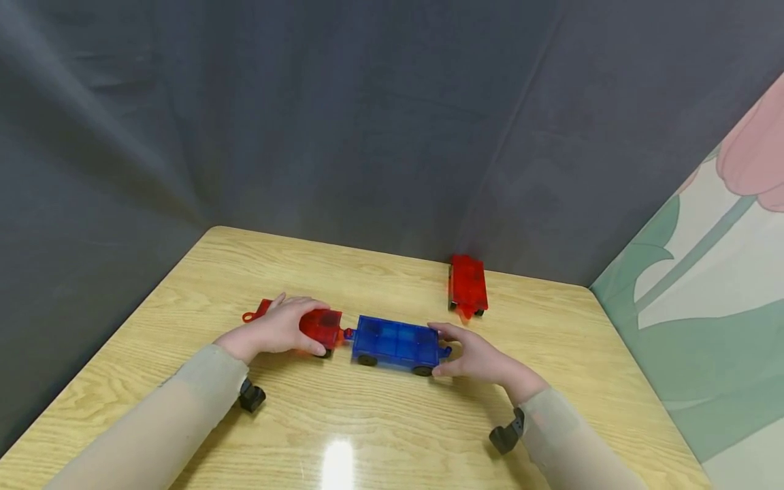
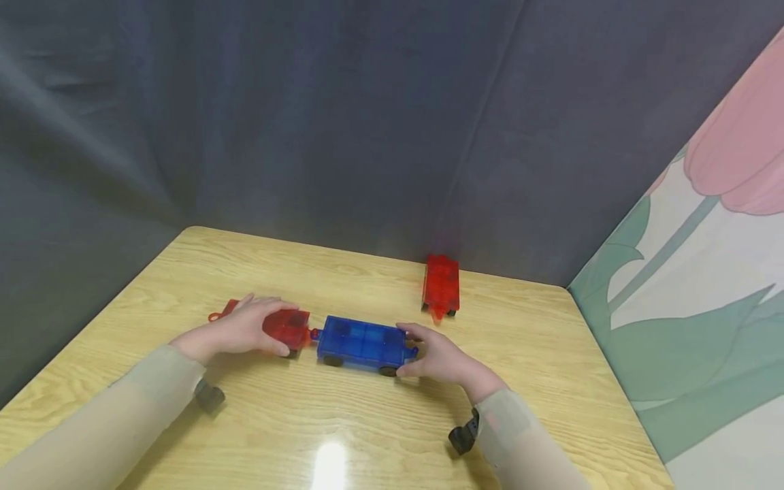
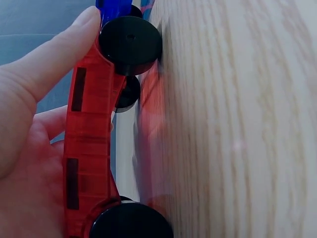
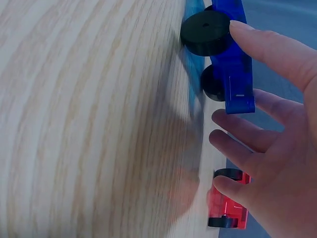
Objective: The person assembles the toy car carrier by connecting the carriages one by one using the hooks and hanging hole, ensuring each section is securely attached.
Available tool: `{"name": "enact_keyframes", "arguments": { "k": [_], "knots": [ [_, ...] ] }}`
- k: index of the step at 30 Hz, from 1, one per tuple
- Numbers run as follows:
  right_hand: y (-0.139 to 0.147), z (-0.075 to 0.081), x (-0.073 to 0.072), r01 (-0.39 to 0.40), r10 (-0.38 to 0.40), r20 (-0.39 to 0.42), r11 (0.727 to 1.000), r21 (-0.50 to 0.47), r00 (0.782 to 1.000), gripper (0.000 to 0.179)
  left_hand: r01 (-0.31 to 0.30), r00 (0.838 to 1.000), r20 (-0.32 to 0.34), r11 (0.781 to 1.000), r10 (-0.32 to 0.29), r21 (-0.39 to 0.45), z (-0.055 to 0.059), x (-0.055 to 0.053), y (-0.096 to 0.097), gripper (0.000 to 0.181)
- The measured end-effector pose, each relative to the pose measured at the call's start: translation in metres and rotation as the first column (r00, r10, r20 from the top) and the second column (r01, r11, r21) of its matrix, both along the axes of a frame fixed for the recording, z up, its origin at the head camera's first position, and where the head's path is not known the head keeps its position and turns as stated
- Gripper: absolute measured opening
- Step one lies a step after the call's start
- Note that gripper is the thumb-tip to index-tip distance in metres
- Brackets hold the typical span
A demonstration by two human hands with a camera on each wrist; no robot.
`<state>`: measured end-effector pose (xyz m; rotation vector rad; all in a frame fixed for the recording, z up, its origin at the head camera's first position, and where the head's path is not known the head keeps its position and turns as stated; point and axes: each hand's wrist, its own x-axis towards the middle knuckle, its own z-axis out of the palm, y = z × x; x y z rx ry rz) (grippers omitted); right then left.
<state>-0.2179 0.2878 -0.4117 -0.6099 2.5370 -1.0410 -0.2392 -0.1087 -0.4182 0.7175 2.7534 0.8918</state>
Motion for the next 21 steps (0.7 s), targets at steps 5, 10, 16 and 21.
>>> {"name": "enact_keyframes", "arguments": {
  "k": [5, 10, 16, 21],
  "knots": [
    [-0.001, -0.001, -0.001, 0.002, -0.002, 0.006, 1.000, -0.005, 1.000, 0.082, -0.014, 1.000, 0.000, 1.000, 0.014, -0.025, 0.002, 0.000, -0.001, 0.085],
    [-0.003, -0.002, -0.001, 0.011, -0.011, 0.025, 1.000, -0.013, 1.000, 0.082, -0.026, 1.000, -0.010, 0.997, 0.025, -0.068, 0.005, 0.001, -0.001, 0.087],
    [-0.005, -0.002, 0.000, 0.004, -0.003, 0.034, 1.000, -0.030, 0.999, 0.081, -0.022, 1.000, -0.024, 0.995, 0.019, -0.095, 0.006, 0.000, -0.002, 0.089],
    [-0.005, -0.001, 0.001, -0.005, 0.007, 0.046, 0.999, -0.048, 0.999, 0.081, -0.016, 1.000, -0.009, 0.999, 0.015, -0.048, 0.016, 0.003, 0.005, 0.095]
  ]
}}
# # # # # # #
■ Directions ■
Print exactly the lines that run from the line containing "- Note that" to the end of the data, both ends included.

■ Answer section ■
- Note that gripper is the thumb-tip to index-tip distance in metres
- Brackets hold the typical span
A demonstration by two human hands with a camera on each wrist; no robot.
`<state>`: measured end-effector pose (xyz m; rotation vector rad; all in a frame fixed for the recording, z up, its origin at the head camera's first position, and where the head's path is not known the head keeps its position and turns as stated; point and axes: each hand's wrist, its own x-axis towards the middle knuckle, its own z-axis out of the palm, y = z × x; x y z rx ry rz) (grippers omitted); right then left.
<state>-0.2179 0.2878 -0.4117 -0.6099 2.5370 -1.0410 -0.2392 -0.1087 -0.4182 0.7175 2.7534 0.8918</state>
Motion for the next 21 steps (0.7 s), targets at steps 5, 10, 16 and 21.
>>> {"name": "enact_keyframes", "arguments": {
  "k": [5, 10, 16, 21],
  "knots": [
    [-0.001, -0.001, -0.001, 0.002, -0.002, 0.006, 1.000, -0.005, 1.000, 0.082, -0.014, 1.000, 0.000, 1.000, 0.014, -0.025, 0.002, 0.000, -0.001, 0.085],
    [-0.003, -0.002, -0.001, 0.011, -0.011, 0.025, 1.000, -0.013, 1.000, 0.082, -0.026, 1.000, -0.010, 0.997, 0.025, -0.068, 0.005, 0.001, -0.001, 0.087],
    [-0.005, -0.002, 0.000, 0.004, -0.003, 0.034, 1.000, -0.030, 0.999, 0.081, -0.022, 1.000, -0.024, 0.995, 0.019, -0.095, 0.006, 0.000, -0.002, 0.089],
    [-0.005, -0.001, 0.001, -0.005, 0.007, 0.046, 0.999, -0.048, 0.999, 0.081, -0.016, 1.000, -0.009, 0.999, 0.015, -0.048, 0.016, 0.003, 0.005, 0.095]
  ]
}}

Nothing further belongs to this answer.